Stocks fell on Wednesday after a hotter-than-expected inflation reading and the Federal Reserve's decision to hold interest rates broadly impacted investor sentiment.
The Dow Jones Industrial Average (NYSE: DIA) dropped nearly 770 points to end the session at 46,225.15, marking a new low for the year as the index closed below its 200-day moving average. The S&P 500 Index (NYSE: SPY) fell 1.4% and the Nasdaq Composite (NASDAQ: QQQ) lost about 1.5% to close at 6,624.70 and 22,152.42, respectively.
Deepening dour outlooks, the central bank voted 11-1 to hold the benchmark federal funds rate at its current range of 3.5% to 3.75% Wednesday afternoon, stating in a post-meeting statement that the "implications of developments in the Middle East for the U.S. economy are uncertain."

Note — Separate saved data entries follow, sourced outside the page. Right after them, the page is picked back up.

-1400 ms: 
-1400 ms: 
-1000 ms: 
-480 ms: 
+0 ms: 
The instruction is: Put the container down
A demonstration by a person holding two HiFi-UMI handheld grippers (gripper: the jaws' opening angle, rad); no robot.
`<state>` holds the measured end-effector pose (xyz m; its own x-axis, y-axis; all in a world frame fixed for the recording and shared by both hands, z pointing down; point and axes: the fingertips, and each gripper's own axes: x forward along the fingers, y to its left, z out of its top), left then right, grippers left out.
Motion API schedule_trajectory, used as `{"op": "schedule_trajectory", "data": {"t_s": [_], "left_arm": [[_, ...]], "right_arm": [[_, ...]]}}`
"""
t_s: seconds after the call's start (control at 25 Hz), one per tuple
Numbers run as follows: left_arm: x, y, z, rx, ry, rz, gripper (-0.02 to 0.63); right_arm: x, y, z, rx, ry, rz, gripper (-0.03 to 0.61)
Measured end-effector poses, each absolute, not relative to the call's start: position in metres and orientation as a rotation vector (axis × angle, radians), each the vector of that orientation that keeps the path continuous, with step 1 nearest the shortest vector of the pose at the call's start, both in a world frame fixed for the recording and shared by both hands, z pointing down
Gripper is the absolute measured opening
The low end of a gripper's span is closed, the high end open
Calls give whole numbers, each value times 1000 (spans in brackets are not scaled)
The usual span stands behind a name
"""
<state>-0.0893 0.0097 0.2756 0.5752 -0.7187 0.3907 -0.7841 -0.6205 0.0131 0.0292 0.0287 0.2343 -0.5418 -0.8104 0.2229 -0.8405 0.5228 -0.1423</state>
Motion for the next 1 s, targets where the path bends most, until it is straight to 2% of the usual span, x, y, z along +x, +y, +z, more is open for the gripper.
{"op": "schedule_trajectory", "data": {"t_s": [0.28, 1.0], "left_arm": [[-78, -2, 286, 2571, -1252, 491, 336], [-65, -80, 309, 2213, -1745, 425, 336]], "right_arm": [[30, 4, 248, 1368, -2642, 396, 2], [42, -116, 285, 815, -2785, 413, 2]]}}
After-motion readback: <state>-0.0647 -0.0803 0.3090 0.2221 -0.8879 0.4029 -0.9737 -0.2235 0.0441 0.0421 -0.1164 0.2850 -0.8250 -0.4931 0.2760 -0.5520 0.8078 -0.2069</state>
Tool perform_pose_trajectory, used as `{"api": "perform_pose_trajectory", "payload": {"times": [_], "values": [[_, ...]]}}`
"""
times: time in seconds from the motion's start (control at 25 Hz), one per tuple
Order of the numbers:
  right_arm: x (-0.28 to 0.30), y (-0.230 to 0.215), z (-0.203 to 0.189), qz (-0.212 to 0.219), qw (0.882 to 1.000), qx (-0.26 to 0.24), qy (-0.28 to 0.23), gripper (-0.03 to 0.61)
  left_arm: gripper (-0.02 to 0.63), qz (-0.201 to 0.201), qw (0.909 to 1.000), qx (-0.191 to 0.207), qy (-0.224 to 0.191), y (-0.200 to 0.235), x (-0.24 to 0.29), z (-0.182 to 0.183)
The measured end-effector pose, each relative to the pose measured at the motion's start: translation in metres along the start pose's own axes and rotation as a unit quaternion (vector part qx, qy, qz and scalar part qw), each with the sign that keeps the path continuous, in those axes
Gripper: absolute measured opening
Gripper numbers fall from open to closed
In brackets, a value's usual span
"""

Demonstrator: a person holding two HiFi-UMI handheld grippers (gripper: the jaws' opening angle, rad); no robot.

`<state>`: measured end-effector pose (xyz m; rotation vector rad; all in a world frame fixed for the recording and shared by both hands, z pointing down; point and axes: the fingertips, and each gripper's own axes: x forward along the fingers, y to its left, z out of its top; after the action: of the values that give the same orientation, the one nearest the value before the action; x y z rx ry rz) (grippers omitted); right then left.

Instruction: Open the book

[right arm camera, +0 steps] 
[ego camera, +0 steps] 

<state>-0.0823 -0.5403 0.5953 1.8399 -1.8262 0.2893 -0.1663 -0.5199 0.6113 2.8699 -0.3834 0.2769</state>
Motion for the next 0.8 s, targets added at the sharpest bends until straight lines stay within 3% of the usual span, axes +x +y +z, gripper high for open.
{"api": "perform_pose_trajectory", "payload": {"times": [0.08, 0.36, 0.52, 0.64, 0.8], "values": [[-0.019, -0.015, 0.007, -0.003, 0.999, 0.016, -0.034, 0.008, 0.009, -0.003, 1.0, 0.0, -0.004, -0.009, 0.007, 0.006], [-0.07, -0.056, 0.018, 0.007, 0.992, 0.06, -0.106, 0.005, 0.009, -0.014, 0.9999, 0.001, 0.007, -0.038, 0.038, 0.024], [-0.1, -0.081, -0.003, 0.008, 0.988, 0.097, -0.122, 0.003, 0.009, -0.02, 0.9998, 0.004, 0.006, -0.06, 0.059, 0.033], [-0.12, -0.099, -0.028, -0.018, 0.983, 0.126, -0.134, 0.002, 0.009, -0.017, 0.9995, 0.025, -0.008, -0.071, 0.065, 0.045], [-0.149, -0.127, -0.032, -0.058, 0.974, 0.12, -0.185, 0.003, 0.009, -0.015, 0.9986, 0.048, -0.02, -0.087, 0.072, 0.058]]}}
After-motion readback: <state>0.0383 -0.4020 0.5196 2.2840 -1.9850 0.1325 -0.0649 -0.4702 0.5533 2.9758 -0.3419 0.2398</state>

However, policymakers still signaled at least one rate cut this year and another in 2027, according to the Federal Open Market Committee's "dot plot."
Fed Chair Jerome Powell said in post-meeting remarks on Wednesday that inflation is not easing as quickly as the central bank hoped, adding that "the rate forecast is conditional on the performance of the economy, so if we don't see that progress, then you won't see the rate cut."
"Near-term measures of inflation expectations have risen in recent weeks, likely reflecting the substantial rise in oil prices caused by the supply disruptions in the Middle East," Powell said. "In the near term, higher energy prices will push up overall inflation, but it is too soon to know the scope and duration of the potential effects on the economy."
Market sentiment was impacted earlier in the session as wholesale inflation came in hotter-than-expected in February, signaling that prices were already under pressure before the start of the United States-Iran war.
The producer price index rose 0.7% last month, the Bureau of Labor Statistics reported Wednesday, topping economists estimates and heightening stagflation concerns. Excluding food and energy costs, core PPI increased by a more-than-expected 0.5%, while also taking out trade services saw PPI rising by 0.5%.
On an annual basis, headline PPI rose 3.4%, while core jumped 3.9% in February -- coming in above the Fed's target of 2%.
Elsewhere, oil futures continued to climb higher on Wednesday after Iran threatened to target oil facilities in Saudi Arabia, the United Arab Emirates and Qatar. International benchmark Brent crude futures rose to $104 a barrel, while domestic gauge West Texas Intermediate increased to $98 a barrel.
President Donald Trump on Wednesday moved to suspend the Hones Act for 60 days in effort to stabilize oil, natural gas, fertilizer and coal prices, Press Secretary Karoline Leavitt said in a statement. The law requires that transport of goods between U.S. ports to be made by U.S. vessels and was intended to support the domestic shipping industry after World War I.
For Thursday, investors will turn their attention to key earnings reports from companies including Micron Technology (NASDAQ: MU), Alibaba (NYSE: BABA), and FedEx (NYSE: FDX).